Acqua dolce dal mare

Per aumentare la disponibilità di acqua si può trasportare l’acqua dolce, dai luoghi in cui si trova abbondante, a quelli in cui è scarsa. La superficie della Terra è già attraversata da canali e condotte che spostano grandi quantità di acqua anche a centinaia di kilometri di distanza.

In questo modo, si sottrae acqua ad alcune zone, e ai relativi abitanti, per rifornire altri e anche questa può essere interpretata come una forma di solidarietà di cui vanno però attentamente considerati i possibili risvolti ecologici negativi.

Un’altra possibile strada consiste nella dissalazione dell’acqua di mare. Dal 1950 in avanti si sono avuti continui progressi nei processi capaci di trasformare l’acqua di mare in acqua dolce.

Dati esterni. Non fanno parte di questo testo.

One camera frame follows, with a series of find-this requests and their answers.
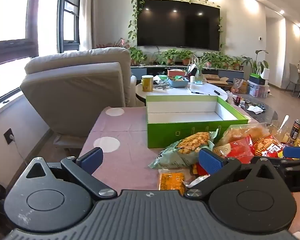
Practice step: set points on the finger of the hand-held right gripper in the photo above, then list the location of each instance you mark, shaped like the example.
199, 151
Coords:
296, 152
290, 163

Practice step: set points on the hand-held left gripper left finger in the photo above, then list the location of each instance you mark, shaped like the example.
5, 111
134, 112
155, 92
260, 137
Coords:
91, 158

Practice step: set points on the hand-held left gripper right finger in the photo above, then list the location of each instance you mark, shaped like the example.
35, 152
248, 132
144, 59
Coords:
211, 161

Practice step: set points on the small red yellow packet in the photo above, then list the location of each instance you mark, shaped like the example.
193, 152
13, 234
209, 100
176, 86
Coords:
197, 168

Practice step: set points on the small white packet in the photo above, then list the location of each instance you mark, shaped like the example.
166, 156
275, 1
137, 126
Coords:
198, 180

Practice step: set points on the red yellow striped packet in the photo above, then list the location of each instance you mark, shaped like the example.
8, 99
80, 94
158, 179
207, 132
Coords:
267, 147

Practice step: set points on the red snack packet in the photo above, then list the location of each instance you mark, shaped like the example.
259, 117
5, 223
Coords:
241, 150

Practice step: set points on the green cardboard box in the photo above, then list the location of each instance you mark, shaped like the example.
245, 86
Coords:
190, 133

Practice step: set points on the green snack bag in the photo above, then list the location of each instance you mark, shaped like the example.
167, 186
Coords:
175, 152

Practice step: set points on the clear bread bag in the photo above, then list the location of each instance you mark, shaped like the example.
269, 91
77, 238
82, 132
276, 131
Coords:
242, 131

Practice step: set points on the orange snack packet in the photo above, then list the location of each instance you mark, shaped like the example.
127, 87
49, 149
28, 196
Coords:
170, 182

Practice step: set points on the dark drink can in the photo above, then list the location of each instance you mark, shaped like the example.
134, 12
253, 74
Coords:
296, 131

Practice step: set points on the drinking glass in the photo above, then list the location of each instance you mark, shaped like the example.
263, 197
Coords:
275, 130

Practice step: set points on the metal spoon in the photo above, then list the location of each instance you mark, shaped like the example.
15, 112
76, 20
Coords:
285, 121

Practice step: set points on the dark round table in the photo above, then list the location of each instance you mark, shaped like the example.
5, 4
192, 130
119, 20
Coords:
265, 115

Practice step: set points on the white paper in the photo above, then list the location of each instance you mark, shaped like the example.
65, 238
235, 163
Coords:
255, 109

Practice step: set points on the black marker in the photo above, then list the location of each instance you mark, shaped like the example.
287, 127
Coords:
217, 92

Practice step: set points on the black pen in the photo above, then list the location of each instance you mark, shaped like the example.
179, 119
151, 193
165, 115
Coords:
200, 93

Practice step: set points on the clear storage box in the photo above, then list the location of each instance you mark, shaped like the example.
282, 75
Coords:
258, 90

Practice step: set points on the beige recliner sofa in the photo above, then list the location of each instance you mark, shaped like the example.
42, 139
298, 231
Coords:
77, 87

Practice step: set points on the white round coffee table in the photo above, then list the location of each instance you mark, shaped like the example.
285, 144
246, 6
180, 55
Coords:
205, 88

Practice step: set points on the plastic bag of oranges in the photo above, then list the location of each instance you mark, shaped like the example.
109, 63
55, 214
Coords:
240, 86

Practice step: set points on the open cardboard box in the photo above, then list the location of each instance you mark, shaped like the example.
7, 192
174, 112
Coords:
216, 80

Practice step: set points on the small white cup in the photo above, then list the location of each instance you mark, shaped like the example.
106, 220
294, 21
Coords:
192, 79

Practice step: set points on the green lidded bin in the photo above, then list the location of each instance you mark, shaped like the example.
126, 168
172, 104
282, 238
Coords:
254, 78

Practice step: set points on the blue tray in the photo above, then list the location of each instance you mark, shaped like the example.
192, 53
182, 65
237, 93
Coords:
178, 83

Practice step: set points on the dark television cabinet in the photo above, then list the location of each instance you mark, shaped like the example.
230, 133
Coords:
223, 73

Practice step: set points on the yellow canister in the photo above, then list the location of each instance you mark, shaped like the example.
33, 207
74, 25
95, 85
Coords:
147, 83

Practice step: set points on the spider plant in glass vase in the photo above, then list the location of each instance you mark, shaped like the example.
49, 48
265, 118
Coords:
199, 67

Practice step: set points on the orange storage box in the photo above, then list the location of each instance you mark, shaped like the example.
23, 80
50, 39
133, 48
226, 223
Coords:
176, 73

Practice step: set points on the tall leafy plant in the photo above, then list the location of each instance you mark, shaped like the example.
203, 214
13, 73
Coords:
256, 62

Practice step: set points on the row of potted plants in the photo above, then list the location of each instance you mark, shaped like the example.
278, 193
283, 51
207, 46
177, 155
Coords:
170, 55

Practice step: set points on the narrow dark framed window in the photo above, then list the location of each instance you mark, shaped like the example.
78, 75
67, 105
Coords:
68, 25

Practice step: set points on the beige curtain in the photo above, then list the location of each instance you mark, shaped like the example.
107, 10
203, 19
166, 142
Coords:
87, 17

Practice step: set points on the green trailing vine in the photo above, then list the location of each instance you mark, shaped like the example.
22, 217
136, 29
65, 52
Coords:
133, 17

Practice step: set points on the large dark framed window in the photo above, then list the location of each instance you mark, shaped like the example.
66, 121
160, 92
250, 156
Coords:
12, 10

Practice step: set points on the dark wall outlet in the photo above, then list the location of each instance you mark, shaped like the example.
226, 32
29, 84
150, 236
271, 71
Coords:
8, 136

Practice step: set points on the black wall television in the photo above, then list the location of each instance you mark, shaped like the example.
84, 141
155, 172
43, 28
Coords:
177, 22

I più diffusi sono i processi di distillazione, che usano calore, anche calore di rifiuto di altre attività industriali; e i sistemi ad osmosi inversa, che usano principalmente elettricità.

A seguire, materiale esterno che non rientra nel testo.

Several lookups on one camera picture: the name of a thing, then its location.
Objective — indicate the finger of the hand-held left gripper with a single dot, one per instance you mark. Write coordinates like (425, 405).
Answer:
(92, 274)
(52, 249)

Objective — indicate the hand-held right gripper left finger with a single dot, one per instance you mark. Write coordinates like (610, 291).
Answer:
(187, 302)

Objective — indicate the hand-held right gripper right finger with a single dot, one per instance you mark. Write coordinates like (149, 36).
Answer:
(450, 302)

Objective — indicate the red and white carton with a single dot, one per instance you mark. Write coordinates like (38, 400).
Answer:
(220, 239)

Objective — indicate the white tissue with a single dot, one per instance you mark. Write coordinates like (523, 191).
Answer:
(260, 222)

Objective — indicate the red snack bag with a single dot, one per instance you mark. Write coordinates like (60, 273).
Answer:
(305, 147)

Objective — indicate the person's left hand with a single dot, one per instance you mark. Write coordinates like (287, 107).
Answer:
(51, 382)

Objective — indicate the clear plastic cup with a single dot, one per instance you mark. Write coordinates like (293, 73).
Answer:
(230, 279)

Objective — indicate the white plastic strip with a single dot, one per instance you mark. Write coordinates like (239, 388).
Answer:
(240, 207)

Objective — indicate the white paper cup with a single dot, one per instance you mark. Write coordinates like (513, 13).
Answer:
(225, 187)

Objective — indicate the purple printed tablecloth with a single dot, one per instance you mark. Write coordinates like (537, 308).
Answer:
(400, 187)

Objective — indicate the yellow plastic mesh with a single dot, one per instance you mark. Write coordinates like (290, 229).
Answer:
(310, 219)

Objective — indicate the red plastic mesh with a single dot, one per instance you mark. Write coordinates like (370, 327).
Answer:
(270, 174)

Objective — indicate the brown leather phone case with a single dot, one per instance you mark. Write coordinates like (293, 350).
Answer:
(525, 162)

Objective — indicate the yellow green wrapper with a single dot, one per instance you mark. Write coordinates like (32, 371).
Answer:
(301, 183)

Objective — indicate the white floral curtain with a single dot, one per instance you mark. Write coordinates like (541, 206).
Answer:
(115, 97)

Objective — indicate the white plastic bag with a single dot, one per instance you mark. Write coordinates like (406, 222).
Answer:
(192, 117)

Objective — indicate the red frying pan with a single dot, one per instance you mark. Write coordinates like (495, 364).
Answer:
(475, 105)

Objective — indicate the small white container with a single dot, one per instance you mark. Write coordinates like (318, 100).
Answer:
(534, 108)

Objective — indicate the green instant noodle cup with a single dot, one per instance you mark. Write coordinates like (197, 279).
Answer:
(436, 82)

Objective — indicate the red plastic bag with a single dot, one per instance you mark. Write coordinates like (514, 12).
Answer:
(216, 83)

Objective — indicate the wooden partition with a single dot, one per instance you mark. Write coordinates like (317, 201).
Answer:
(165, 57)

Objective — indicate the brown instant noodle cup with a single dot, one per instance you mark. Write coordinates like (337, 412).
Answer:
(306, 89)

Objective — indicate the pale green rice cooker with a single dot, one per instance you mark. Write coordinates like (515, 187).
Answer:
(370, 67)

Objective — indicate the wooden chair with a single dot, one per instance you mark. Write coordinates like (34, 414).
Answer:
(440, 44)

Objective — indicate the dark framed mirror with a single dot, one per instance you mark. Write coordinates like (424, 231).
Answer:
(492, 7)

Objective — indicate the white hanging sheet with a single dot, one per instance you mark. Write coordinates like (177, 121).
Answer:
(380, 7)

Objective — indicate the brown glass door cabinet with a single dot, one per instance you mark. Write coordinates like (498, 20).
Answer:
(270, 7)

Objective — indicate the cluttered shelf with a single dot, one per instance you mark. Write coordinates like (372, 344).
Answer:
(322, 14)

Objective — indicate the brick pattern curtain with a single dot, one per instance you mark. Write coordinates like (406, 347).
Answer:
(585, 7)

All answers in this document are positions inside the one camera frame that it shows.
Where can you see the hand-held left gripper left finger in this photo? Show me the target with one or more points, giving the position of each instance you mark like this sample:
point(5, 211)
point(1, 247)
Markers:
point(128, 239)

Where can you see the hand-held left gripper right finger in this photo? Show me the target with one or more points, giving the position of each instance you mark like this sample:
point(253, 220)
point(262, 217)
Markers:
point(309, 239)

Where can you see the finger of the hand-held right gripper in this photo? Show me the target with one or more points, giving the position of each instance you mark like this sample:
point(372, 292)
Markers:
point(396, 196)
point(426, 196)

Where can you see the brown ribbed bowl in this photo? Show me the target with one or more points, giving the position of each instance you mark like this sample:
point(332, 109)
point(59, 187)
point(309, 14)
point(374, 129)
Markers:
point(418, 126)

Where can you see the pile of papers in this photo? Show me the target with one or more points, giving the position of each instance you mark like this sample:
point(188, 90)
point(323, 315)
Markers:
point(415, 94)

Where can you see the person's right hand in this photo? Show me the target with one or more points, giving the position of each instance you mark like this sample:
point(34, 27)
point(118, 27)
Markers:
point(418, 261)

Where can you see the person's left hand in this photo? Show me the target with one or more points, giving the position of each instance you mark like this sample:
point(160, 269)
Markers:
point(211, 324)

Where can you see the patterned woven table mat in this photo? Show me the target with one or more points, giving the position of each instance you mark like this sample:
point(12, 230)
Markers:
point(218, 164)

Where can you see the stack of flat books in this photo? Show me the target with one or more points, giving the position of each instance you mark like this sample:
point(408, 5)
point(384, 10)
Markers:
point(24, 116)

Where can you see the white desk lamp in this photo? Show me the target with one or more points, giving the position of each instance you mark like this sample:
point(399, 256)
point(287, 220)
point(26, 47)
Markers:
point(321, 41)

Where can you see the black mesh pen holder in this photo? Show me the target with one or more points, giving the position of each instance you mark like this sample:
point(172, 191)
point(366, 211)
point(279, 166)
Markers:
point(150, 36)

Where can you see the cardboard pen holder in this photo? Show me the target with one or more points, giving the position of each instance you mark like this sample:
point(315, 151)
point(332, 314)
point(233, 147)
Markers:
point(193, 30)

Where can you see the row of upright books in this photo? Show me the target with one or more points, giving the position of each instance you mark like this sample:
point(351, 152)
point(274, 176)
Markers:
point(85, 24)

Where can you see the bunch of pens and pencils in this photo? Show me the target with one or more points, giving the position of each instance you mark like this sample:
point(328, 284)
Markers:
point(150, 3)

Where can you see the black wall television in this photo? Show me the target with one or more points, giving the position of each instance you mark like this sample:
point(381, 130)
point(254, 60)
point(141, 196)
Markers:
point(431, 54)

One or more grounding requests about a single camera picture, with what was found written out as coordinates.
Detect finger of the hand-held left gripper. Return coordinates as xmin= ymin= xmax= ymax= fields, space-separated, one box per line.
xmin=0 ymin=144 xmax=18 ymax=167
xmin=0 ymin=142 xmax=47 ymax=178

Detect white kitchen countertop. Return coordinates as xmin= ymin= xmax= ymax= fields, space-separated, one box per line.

Attualmente nel mondo vengono prodotti ogni anno circa 12 miliardi di tonnellate di acqua, una quantità maggiore di quella che viene usata nella sola Italia per usi igienici, potabili e urbani.

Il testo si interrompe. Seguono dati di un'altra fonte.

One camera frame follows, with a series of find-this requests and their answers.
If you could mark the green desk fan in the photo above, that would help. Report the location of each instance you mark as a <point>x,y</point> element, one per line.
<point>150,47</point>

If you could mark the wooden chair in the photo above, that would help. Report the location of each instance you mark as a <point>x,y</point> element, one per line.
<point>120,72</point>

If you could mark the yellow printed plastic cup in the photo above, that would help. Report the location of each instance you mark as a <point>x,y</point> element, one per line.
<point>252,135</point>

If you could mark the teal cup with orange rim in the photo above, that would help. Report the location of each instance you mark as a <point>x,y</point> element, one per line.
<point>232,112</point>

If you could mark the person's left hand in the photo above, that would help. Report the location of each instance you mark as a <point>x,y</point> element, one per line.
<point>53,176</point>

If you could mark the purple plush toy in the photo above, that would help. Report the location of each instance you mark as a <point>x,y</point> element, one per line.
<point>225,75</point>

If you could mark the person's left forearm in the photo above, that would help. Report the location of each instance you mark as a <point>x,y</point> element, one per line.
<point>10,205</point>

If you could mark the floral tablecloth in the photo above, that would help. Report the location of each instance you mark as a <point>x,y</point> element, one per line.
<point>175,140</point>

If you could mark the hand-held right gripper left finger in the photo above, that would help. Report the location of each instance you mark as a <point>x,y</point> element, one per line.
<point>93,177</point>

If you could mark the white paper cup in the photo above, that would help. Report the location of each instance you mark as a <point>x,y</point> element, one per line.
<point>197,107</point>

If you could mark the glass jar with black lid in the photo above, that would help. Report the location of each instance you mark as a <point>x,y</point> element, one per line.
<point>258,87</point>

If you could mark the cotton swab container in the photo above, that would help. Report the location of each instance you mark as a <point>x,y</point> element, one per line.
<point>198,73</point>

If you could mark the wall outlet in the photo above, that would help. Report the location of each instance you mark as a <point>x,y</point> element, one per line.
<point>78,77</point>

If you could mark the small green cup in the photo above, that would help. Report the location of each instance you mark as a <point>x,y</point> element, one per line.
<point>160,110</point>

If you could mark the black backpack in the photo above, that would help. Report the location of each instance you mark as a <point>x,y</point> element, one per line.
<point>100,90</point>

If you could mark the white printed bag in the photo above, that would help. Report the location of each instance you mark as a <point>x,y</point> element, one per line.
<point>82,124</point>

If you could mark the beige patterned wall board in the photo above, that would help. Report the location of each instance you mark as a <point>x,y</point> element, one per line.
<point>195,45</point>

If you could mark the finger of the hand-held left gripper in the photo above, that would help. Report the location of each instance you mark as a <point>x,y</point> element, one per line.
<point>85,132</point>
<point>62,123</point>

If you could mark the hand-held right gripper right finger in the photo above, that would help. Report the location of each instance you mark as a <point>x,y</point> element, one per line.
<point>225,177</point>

I processi di dissalazione richiedono un consumo di energia (termica o elettrica) e forniscono acqua ad un costo elevato. Meno però di quanto si pensi; il costo dell’acqua dissalata nei paesi mediterranei, per esempio, è di circa 2.500 lire (poco più di un euro) alla tonnellata, una cifra che è già uguale al prezzo pagato dalle famiglie in Italia per l’acqua distribuita dagli acquedotti.

La dissalazione ha il vantaggio, rispetto alle altre fonti di approvvigionamento idrico, che fornisce "nuova" acqua dolce, fabbricata dal mare, senza intaccare le riserve di acqua dolce esistenti. è ragionevole pensare che si possano fare ulteriori progressi nelle tecniche di dissalazione e che il loro uso sia destinato ad estendersi.